When I was doing book research on what makes great leaders, I can't tell you how many times people mentioned the frugality of famous bosses like Warren Buffett and Jeff Bezos. The stingier sounding they were, the more they were admired. People mused at how Buffett still preferred to park and walk rather than be chauffeured around in a fancy limousine like the rest of the billionaires.

That might be admirable in a celebrity CEO, but in everyday life, being cheap isn't going to win you many friends. In "real life," we're expected to spend generously on others and if we don't, it's considered a character flaw.

It's just one of the many traits that we oddly admire in great leaders but would hate if that great leader happened to be your best friend. Being cheap is my favorite one. But here's 4 others you might not have thought of:

Yelling at people: Almost every leader I've talked to says yelling is an effective management tool. Nobody likes to do it (well, maybe some secretly do) but if something isn't getting done, yelling seems to jolt people right into action. In everyday life? Not so much. Yelling never amounts to anything productive whether it's yelling at your kids, spouse or friends. It also makes you look weird.

Aggressiveness: Successful people are dogged in their determination. Stories abound of how they've called future employers dozens of times to get the job or devised offbeat, strategic ways to get into the right room with a client. A young Steve Schwarzman even once called Harvard's dean to tell him how wrong he was not to choose him for a student. Who does that? Successful people do. The rest of us? We'd either get the police called on us or phone blocked by our associates.

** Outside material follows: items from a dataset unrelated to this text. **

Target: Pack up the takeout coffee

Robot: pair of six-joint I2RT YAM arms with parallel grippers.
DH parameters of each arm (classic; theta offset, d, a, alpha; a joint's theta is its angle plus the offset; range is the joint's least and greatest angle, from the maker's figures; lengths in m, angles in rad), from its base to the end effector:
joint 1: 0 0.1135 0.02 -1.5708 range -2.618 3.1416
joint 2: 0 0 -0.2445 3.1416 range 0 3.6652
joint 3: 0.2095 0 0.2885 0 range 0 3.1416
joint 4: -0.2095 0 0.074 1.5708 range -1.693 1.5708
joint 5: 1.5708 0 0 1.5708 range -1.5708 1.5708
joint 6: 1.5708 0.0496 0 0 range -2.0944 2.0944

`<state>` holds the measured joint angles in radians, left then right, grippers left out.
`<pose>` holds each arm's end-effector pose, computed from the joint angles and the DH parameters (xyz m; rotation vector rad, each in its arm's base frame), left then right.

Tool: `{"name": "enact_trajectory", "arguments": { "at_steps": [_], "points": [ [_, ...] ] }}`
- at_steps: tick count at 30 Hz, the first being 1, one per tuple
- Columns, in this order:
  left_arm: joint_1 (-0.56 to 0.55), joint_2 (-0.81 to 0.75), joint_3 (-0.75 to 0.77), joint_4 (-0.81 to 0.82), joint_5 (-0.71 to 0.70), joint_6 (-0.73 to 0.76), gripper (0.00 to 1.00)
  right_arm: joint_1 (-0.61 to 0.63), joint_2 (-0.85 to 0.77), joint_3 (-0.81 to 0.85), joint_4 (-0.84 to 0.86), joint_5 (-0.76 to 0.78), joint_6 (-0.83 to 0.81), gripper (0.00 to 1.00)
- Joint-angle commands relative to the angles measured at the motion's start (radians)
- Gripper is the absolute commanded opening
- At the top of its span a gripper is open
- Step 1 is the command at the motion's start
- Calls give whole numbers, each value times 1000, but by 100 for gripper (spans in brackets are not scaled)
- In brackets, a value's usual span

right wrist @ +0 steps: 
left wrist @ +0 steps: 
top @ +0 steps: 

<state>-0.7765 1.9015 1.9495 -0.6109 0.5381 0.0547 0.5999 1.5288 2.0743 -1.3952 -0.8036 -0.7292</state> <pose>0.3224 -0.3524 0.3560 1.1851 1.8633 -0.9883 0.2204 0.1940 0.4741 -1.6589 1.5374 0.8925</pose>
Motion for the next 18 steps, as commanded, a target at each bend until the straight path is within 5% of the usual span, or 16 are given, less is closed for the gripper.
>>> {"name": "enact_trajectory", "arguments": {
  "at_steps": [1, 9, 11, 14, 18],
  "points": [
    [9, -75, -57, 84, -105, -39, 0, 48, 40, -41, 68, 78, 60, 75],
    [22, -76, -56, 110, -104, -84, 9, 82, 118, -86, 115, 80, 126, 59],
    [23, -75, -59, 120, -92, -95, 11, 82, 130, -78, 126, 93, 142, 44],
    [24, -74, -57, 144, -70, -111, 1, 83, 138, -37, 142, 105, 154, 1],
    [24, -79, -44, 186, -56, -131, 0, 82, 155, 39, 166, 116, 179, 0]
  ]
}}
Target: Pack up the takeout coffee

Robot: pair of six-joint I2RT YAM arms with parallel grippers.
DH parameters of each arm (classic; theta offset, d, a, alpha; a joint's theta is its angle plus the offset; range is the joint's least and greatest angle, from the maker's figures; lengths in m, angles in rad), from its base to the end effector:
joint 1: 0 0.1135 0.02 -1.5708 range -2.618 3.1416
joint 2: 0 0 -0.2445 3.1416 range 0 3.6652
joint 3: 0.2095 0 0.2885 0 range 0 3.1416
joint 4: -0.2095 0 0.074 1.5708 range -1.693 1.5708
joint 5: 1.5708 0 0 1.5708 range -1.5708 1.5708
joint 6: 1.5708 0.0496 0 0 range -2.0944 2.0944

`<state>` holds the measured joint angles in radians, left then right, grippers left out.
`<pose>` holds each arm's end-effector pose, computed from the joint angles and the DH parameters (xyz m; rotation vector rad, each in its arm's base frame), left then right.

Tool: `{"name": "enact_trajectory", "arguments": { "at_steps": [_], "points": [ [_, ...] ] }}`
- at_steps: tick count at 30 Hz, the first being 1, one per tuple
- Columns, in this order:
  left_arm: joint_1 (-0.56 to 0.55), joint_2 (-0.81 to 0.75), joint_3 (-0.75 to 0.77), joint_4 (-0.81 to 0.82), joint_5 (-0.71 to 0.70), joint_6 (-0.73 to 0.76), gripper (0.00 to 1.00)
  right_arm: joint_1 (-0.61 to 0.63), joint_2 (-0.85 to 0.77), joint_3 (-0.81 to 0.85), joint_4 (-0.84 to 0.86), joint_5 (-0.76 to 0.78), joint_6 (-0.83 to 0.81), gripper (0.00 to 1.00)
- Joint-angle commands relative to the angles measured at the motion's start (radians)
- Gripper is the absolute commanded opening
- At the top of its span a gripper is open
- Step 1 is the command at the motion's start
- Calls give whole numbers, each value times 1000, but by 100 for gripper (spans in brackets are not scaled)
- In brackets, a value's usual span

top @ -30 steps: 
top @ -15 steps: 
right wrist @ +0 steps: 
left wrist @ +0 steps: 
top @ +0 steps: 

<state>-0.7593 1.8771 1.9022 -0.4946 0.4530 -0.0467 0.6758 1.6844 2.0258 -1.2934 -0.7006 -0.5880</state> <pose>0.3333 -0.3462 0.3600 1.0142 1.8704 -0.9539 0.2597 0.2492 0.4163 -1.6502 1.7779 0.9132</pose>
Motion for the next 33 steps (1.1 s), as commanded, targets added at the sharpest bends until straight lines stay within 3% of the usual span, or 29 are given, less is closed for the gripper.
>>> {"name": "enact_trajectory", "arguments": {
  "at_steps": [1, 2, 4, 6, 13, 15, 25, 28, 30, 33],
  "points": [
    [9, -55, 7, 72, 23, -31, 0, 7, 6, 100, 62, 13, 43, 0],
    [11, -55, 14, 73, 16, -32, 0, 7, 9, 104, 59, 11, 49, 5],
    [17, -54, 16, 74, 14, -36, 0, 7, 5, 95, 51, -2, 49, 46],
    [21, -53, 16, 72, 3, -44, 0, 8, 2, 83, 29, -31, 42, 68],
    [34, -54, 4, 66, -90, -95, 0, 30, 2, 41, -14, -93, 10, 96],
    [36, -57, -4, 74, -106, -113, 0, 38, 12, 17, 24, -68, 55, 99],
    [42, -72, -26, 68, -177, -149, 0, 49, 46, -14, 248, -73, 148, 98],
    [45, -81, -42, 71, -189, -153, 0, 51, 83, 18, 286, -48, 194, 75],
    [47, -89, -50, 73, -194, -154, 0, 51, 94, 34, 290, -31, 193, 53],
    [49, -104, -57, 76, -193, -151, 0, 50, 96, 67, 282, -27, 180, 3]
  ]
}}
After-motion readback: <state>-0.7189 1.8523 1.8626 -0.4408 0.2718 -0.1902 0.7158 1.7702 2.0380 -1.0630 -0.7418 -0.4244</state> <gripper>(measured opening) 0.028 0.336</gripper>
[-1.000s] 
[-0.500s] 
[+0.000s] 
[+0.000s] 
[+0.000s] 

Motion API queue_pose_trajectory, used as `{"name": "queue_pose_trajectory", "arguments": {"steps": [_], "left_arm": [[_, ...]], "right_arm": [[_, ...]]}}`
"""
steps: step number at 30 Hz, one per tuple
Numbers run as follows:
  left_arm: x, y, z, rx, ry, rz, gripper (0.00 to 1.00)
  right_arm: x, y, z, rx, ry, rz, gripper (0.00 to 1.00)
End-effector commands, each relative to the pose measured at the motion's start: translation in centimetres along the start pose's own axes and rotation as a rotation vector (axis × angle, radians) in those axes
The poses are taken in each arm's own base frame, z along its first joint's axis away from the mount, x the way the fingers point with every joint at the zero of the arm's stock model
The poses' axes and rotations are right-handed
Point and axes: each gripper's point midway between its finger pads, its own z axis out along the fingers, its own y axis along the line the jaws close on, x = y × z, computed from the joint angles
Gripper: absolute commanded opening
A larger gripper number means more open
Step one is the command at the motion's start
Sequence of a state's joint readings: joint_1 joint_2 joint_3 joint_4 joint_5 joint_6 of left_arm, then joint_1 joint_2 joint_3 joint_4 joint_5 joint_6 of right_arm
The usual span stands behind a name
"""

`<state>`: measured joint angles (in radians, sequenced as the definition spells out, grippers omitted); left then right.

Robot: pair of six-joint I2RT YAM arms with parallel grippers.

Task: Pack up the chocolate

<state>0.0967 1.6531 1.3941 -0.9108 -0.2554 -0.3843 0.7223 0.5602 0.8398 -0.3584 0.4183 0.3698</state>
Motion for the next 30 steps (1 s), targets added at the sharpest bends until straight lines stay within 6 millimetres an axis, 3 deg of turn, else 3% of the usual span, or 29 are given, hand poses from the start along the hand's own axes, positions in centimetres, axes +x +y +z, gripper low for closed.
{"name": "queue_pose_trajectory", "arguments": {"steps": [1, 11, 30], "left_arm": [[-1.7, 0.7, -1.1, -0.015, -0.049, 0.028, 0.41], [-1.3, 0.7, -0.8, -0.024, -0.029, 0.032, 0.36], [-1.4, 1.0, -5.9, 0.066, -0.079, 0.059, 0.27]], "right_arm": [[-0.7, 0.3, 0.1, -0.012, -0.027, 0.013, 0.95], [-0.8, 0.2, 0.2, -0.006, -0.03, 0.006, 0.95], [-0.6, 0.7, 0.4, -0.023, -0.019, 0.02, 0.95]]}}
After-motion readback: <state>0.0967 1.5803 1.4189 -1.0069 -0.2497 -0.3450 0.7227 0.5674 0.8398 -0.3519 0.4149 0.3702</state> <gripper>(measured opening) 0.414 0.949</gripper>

Megalomania: One venture investor told me once that when he meets a future CEO, he always asks them how big they want to grow the company. If the answer is too small a number (ie. I want it to be a $20 million business), then that's generally a bad sign he or she is not thinking big enough. An investor wants his or her CEO to be a giant megalomaniac ready to build the next billion-dollar business. However, thinking like a giant megalomaniac usually means you're likely to be a, well, giant megalomaniac which means you're probably pretty awful to be around. In which case, you might really need that money to buy some friends.

Awkwardness: Leaders can be charismatic, funny, articulate. However, a great number are none of those things-they're actually quite staid and awkward. In fact, being awkward is a somewhat admired trait in a CEO. The more standoffish and obscure he or she seems, the more intriguing the personality. What's buried in that deep, dark mind that few are capable of piercing, one might think. In real life, being awkward is the easiest way to never get asked back to a party. One is expected to be an extrovert, fun to be around, charming and articulate with thousands of followers on all social network platforms plus Youtube. Seems awkwardness is something you have to earn in order to join the exclusive club of great business leaders.